Khaw et al (2008) report a HR of 0.69 for consumption of fruit and veg (recorded as blood vitamin C > 50 nmol/l). Smoking is a strong HR - 1.78 in Khaw et al

Khaw K-T, Wareham N, Bingham S, Welch A, Luben R, Day N. Combined Impact of Health Behaviours and Mortality in Men and Women: The EPIC-Norfolk Prospective Population Study. PLoS Med. 2008 Jan 8;5(1):e12.

I find this is a really useful way of interpreting hazard ratios, which, in my experience, are decidely opaque to most doctors, let alone journalists.
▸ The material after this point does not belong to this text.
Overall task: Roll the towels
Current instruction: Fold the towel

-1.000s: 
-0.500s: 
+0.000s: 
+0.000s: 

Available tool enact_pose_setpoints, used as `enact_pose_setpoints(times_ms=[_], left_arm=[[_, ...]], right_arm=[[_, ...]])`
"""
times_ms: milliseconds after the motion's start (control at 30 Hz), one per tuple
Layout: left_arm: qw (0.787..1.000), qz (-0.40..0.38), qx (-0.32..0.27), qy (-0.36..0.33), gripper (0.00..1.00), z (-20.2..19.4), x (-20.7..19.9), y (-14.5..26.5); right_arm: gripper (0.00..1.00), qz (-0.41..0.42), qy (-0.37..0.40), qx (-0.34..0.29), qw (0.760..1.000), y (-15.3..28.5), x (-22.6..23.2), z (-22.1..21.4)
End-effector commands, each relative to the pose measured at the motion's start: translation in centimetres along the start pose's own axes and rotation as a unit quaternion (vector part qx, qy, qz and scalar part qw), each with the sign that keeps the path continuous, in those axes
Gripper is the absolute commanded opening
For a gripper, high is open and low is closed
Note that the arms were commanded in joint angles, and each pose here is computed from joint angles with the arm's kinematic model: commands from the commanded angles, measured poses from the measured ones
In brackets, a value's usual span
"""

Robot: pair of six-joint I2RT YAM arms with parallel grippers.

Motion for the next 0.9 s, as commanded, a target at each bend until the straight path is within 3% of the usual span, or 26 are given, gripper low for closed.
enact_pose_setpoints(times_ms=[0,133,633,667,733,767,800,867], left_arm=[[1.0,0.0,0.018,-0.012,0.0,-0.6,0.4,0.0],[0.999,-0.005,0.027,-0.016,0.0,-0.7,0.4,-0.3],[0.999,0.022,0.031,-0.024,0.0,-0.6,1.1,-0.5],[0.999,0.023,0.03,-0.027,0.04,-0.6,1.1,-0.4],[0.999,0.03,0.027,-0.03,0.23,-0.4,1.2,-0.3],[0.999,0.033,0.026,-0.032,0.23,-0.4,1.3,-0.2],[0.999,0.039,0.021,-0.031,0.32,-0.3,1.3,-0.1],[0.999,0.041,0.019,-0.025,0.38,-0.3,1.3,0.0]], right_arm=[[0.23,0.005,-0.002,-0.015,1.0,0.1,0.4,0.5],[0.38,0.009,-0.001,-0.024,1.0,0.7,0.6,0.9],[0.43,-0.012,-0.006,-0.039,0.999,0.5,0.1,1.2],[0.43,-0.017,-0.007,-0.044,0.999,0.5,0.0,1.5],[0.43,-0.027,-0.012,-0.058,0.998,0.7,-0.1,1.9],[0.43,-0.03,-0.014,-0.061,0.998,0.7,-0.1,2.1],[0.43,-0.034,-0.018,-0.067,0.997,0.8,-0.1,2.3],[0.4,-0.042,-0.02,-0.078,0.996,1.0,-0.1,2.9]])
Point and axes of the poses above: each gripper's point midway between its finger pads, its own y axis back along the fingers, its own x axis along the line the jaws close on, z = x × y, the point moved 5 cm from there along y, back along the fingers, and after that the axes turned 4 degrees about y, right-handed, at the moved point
Is there any particular mathematical or philosophical reason why you'd object to extending the interpretation along the following lines:

If an HR of 1.13 translates into a 0.53 probability that an exposed person dies before a similar non-exposed person, it follows that there's a 0.47 probability that the exposed outlives the non-exposed and, therefore, an absolute risk difference of 0.06. Put 1 upon that, and you get a quantity that I want to call something like a number-needed-to-expose to result in one 'premature' death (i.e. one person who dies before a similar person would be expected to if they did not have the exposure). In this case, that would be 17; for an HR of 1.78 (per the smoking study mentioned in comments), it would be 4, and so on.

1/(h/[h+1]-[1-h/{h+1}]) simplifies to (h+1)/(h-1), which makes the maths even more trivial.

I know there are some good objections to numbers-needed-to generally (Stephen Senn is particularly good on this), some of which would generalise to this situation. But have I introduced any additional errors in this manipulation?

I don't fully understand the math but do understand 'risk of death' a lot more than I did before thanks to your explanation. There's been quite a bit in the media about eating fried potatoes twice a week doubling risk of death in a study i the American Journal of Clinical Nutrition 2017. Doubling sounds pretty bad, sounds you're likely to die at 30 years old rather than 60 but it sounds like doubling could be just going from 1% to 2% say, might be quite insignificant a matter of months perhaps (I can't find the actual % free anywhere on the net). At least that's what I'm hoping as I sure like fried potatoes. As I say I don't understand that math fully, not sure many journalist do either.